ICM-Disco (Abagyan et.al., 1994) can be used to achieve global energy optimization by the multiple starting positions with respect to the moving ligand using the randomized searching algorithm as a two step process. First we have to define multiple starting positions separated by 15Å distance from each other. Then the sampling will be carried out with respect to each starting positions. It has been undergone with a Monte Carlo minimization. Then it is refined further by considering the side chain flexibility using the global energy optimization technique.
Scoring function
A function which may helpful in calculating the binding affinity of the ligand in a specific portion of the protein. It is a simple function which is used predicting how strappingly the ligand binds to the target protein. In order to increase the reliability of computational docking we are in need of the scoring function more accurate. Here, prediction is necessary to justify which mode of binding is considered to be a best one. I this section we are going to discuss about various type of scoring functions available to solve the docking problem.

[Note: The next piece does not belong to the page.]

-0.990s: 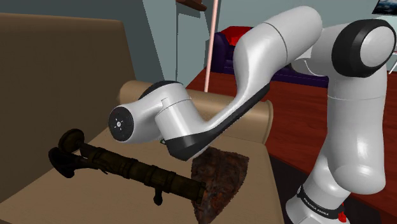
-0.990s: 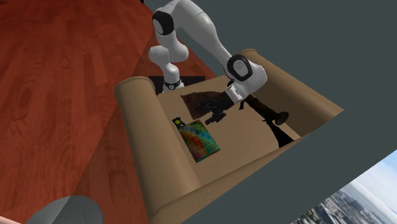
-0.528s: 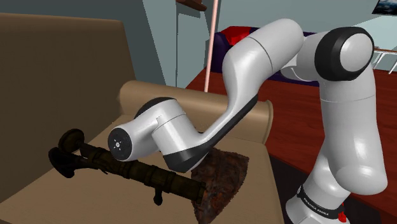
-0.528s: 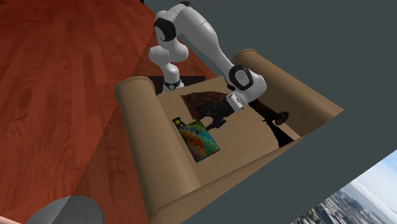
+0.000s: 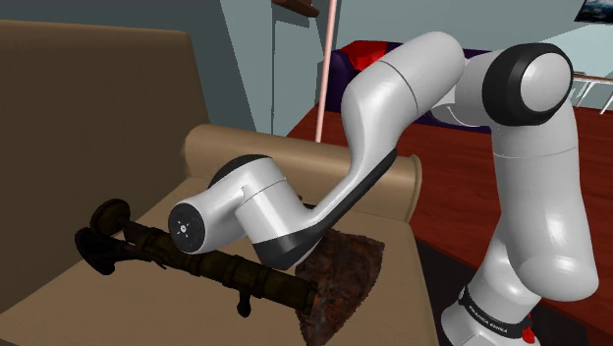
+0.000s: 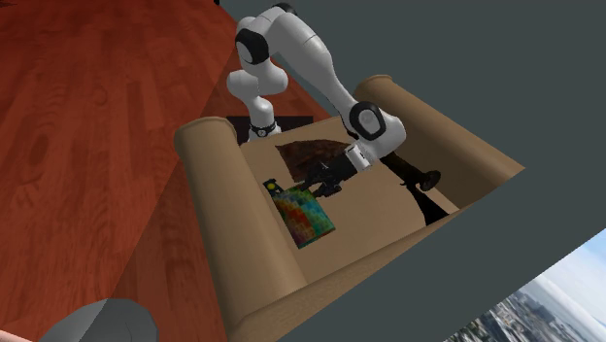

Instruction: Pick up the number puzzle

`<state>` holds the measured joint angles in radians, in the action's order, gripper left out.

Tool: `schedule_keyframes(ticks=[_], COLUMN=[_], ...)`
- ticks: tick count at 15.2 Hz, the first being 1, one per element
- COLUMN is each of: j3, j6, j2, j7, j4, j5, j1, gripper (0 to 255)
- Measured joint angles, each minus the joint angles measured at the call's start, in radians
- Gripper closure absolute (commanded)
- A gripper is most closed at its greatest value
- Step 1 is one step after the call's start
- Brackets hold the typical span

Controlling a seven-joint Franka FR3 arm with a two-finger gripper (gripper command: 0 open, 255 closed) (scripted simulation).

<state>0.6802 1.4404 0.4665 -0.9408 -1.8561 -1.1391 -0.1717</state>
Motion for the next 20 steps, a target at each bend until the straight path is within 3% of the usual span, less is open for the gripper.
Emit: schedule_keyframes(ticks=[20], j3=[0.029], j6=[-0.052], j2=[-0.108], j7=[0.127], j4=[0.047], j5=[0.047], j1=[0.017], gripper=[255])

Physics based scoring function
The physics based scoring function depends on the force fields available which may helpful in computing straight interaction between the proteins. They use non-bonded energies of force fields. It consists of van der Waals, electrostatic energy, and hydrogen bonding terms. This physics functions are useful in calculating potential energy which is a part of energy change during the binding process of two proteins. AMBER (Weiner et.al. 1984; Weiner et.al. 1986), COMBINE, GoldScore, and MedusaScore are the examples of energy functions. The general form of these functions will be
∆Gbinding=∆EVDW+∆Eelectrostatic+ [∆EH-bond] + ∆Gsolvant
A major benefit of physics-based methods is that they can work on the progress of modern force fields, quantum mechanics methods, solvation models, and others. If the scoring function relies on bond free energies then the physics based scoring functions are useful in practice.